On Sunday Arsenal face another of those worrying away fixtures against top sides that tend to be bring out the vulnerabilities in their make-up. Stamford Bridge has not been the scene for a happy excursion for a while, with five Premier League defeats in a row on Chelsea’s turf (at an aggregate score of 15-2). If Arsenal are to attempt to make sure they can compete with more substance than they managed with their meek trip to Anfield last time they hit the road, the way they set up is important.
Wenger introduced the back three last season to try to provoke a bit more steel and resilience at a time when his team were suffering from an outbreak of serious defensive flakiness, and it was a helpful tool to improve matters for a few weeks and set them up to win the FA Cup by defeating Manchester City in the semi-final and Chelsea in the final.
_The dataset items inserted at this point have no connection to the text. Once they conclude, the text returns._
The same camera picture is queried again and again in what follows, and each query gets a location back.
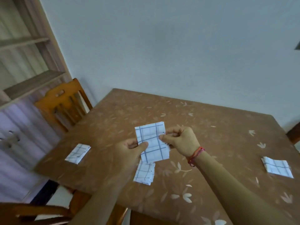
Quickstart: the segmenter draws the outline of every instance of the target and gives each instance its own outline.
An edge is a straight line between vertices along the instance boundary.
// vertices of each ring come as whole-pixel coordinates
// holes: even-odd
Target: person's right hand
[[[166,135],[160,135],[159,139],[167,144],[171,144],[177,151],[185,156],[193,155],[200,144],[191,127],[171,127],[166,130]]]

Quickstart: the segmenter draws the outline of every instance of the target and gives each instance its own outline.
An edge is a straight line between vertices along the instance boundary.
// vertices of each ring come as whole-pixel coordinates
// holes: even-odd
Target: checkered napkin
[[[90,145],[77,144],[77,146],[71,151],[65,160],[78,164],[85,154],[90,150],[90,148]]]
[[[145,141],[149,143],[148,148],[141,154],[143,163],[169,159],[170,146],[158,138],[159,135],[166,133],[163,121],[135,127],[135,133],[138,144]]]
[[[155,163],[142,163],[140,160],[133,181],[150,185],[154,178]]]
[[[273,160],[264,156],[262,162],[264,163],[267,172],[294,178],[286,160]]]

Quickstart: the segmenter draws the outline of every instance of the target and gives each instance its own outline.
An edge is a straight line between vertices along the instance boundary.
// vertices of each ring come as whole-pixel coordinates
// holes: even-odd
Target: tabletop
[[[298,152],[275,119],[261,113],[113,89],[35,170],[92,194],[114,169],[113,145],[135,137],[134,127],[159,121],[166,128],[190,126],[201,146],[238,181],[300,222]],[[78,143],[91,149],[78,165],[65,161]],[[294,179],[267,173],[263,156],[287,160]],[[218,219],[232,224],[201,173],[176,150],[170,151],[170,159],[156,162],[150,186],[130,181],[117,203],[178,224],[215,224]]]

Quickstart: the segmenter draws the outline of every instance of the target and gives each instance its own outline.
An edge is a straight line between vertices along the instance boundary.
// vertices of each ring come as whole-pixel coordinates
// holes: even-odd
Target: hand
[[[113,151],[114,175],[128,178],[139,163],[139,156],[148,147],[148,142],[137,144],[137,139],[127,139],[115,145]]]
[[[191,127],[168,128],[166,135],[160,135],[159,139],[176,148],[177,151],[185,157],[192,156],[194,151],[200,147]]]

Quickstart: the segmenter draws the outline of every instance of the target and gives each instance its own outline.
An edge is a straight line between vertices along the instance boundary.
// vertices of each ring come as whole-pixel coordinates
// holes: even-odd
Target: shelf board
[[[11,101],[1,104],[0,109],[3,109],[4,107],[7,107],[12,103],[15,103],[17,100],[24,98],[34,91],[39,90],[40,88],[50,84],[51,82],[63,77],[64,74],[65,72],[48,70],[3,90],[11,99]]]
[[[26,46],[30,44],[40,43],[48,41],[49,38],[41,37],[41,38],[20,38],[20,39],[9,39],[9,40],[0,40],[0,51],[9,50],[12,48]]]
But the evidence of this season suggests the manager is far from convinced that it is the best long-term plan. In each of Arsenal’s games so far this season they have started with a back three plus wing-backs, but seldom finished that way. Switching to a back four at half-time of their European match against Cologne made a clear difference – particularly in giving more balance and ballast to the midfield area that tends to get stretched and overrun.
Wenger has a decision to make before the trip to Chelsea about whether adding a man to the defence or midfield gives his team a stronger structure, a better platform, an improved chance of hanging on in there in a difficult away assignment.
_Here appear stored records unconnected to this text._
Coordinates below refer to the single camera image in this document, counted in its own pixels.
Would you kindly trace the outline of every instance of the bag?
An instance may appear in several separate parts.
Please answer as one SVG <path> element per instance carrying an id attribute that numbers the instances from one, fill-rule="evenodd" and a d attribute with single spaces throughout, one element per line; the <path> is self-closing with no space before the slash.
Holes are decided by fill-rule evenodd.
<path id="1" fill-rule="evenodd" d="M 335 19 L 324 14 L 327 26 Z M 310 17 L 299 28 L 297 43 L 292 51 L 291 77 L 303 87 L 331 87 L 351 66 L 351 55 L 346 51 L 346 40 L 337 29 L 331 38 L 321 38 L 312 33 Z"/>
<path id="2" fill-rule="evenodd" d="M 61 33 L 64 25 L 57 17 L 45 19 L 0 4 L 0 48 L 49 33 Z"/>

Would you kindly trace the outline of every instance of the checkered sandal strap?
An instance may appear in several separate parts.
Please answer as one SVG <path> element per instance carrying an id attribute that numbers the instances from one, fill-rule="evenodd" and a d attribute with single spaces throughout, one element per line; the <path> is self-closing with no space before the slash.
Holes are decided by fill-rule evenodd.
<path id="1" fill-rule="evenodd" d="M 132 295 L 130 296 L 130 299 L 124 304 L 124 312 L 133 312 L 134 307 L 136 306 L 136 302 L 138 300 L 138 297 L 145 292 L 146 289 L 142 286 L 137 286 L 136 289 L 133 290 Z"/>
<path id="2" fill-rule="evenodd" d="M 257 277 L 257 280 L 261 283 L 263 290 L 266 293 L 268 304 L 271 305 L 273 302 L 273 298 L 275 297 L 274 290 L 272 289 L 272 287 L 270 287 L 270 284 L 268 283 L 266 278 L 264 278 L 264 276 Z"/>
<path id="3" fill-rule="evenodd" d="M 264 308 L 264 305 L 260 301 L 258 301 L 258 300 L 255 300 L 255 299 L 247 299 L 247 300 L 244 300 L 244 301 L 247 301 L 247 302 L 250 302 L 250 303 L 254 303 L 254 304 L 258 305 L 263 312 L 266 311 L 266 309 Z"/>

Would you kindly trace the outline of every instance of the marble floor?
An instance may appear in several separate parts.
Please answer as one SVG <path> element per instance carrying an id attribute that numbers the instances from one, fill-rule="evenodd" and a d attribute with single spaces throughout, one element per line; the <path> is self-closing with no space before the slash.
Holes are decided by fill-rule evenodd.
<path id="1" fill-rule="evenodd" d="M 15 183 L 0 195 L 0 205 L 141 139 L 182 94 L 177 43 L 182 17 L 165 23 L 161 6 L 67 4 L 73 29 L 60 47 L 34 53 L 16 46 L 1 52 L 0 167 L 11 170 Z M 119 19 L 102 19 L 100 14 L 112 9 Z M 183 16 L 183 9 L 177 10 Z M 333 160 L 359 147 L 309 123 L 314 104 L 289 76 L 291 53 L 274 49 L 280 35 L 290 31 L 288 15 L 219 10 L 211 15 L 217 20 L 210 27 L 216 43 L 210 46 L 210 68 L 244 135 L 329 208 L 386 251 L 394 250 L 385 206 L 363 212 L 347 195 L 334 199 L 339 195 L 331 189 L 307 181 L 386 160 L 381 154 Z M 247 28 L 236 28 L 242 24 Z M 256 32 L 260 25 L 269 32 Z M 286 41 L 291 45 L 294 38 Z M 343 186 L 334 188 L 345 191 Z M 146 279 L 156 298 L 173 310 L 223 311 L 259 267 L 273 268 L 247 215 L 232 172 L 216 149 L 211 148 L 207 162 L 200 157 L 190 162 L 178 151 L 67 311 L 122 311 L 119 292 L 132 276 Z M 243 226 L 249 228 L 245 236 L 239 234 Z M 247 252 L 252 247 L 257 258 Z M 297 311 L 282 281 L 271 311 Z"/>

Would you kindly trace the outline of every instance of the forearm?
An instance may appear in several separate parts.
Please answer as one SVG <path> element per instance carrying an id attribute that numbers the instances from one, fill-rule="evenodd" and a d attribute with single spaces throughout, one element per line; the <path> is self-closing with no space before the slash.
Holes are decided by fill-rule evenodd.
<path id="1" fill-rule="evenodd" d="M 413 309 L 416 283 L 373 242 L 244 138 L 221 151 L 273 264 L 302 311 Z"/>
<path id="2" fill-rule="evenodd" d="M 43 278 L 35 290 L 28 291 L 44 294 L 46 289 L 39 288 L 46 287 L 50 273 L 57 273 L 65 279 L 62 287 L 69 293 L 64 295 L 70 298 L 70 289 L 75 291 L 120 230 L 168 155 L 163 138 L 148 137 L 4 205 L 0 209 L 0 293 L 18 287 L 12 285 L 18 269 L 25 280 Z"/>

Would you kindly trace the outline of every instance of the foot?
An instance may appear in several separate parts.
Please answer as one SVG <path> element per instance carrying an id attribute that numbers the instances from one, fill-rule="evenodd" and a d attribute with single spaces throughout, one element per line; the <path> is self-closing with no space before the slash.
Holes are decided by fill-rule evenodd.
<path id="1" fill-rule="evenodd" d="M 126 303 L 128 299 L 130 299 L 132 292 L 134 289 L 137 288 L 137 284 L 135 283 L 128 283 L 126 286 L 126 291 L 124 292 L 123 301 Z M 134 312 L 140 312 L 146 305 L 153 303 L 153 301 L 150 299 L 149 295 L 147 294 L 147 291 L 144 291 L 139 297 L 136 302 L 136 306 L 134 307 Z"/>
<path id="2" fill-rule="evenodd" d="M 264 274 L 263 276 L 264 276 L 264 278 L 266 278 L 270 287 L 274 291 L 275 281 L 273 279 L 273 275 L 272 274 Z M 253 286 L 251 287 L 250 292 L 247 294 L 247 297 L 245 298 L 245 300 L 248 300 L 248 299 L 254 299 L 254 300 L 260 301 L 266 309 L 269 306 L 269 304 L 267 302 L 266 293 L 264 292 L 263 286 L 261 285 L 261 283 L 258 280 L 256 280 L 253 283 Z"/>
It is a concern that Arsenal have not won on the road against a team in the upper echelons of the Premier League since January 2015. Despite that unwelcome statistic the Arsenal manager resists the idea that games on enemy territory should bring too much of an extra psychological test. “I don’t really believe in that,” he says. “The pitch is 105 metres long and 68 metres wide everywhere, and never in my life I could accept or understand that it’s different away from home. It’s just a question of how much you want it, it’s about football, it’s a good opportunity to show that and that we have that quality.”
The heavy defeat at Anfield, he says, gives Arsenal some extra impetus to try to put things right. “I believe we had a bad performance at Liverpool, I never deny that, it should be an even greater motivation for us to turn up with an even better performance on Sunday. We’ve analysed Liverpool well, we know what we missed there, it’s important we correct it.”
Rather than focusing on any inferiority complex because of their bad sequence at Stamford Bridge, Wenger is urging his team to keep in mind recent victories over Antonio Conte’s team. “Basically, in the last few years, Chelsea has had great teams so it was always difficult to win there but our record against Chelsea has been good, we won here last year, we won the FA Cup final, on penalties in the Community Shield, so let’s focus on the quality of our game and not too much on where we play.”
Several players rested for the Europa League will be back in contention, but team shape and attitude will be just as important as personnel selection.